Exercise:
The answer must be every line of the data that holds the word "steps".
[[ Stored data open ]]
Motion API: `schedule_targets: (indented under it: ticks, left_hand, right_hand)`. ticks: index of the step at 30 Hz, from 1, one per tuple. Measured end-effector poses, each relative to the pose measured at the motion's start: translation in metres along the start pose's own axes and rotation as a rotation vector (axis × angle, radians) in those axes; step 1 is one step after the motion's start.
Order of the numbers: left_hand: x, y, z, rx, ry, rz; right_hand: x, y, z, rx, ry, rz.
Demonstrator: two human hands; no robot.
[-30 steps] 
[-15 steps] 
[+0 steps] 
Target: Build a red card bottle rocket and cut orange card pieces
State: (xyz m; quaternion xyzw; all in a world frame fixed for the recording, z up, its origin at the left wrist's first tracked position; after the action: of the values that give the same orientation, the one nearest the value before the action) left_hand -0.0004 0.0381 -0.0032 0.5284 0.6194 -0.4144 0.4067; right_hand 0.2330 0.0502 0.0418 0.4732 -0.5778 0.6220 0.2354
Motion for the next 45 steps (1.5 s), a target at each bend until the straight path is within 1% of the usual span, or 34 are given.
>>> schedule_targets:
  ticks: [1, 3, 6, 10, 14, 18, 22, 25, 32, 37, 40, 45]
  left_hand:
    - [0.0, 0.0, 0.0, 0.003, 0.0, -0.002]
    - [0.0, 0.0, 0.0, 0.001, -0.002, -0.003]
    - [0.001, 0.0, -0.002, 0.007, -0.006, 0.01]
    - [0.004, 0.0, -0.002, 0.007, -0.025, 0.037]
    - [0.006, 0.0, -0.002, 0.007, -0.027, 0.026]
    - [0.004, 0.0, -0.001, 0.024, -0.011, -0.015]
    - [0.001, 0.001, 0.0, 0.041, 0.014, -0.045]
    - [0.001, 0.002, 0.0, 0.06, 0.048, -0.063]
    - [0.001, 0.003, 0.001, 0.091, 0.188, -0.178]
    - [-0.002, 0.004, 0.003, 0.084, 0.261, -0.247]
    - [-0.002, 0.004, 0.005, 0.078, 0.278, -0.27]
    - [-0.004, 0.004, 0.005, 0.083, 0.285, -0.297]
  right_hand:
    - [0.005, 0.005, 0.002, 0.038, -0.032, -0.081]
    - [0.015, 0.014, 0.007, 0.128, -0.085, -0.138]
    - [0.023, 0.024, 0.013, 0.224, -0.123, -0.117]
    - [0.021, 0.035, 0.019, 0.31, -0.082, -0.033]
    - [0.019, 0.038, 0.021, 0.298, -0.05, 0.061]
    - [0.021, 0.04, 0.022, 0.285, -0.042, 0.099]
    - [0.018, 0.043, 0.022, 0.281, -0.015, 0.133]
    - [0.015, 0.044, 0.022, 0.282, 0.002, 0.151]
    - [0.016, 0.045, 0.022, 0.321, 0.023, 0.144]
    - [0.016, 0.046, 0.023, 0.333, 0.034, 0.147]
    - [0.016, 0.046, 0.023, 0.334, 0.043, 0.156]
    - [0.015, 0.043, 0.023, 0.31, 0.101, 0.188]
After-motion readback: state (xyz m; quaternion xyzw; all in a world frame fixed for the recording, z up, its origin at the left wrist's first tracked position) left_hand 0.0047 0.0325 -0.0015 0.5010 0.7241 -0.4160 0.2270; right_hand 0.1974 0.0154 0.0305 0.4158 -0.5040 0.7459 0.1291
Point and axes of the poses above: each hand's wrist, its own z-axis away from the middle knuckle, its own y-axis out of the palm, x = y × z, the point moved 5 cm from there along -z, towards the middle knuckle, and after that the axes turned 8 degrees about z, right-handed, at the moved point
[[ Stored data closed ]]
Response to this task:
[-30 steps] 
[-15 steps] 
[+0 steps] 
Motion for the next 45 steps (1.5 s), a target at each bend until the straight path is within 1% of the usual span, or 34 are given.

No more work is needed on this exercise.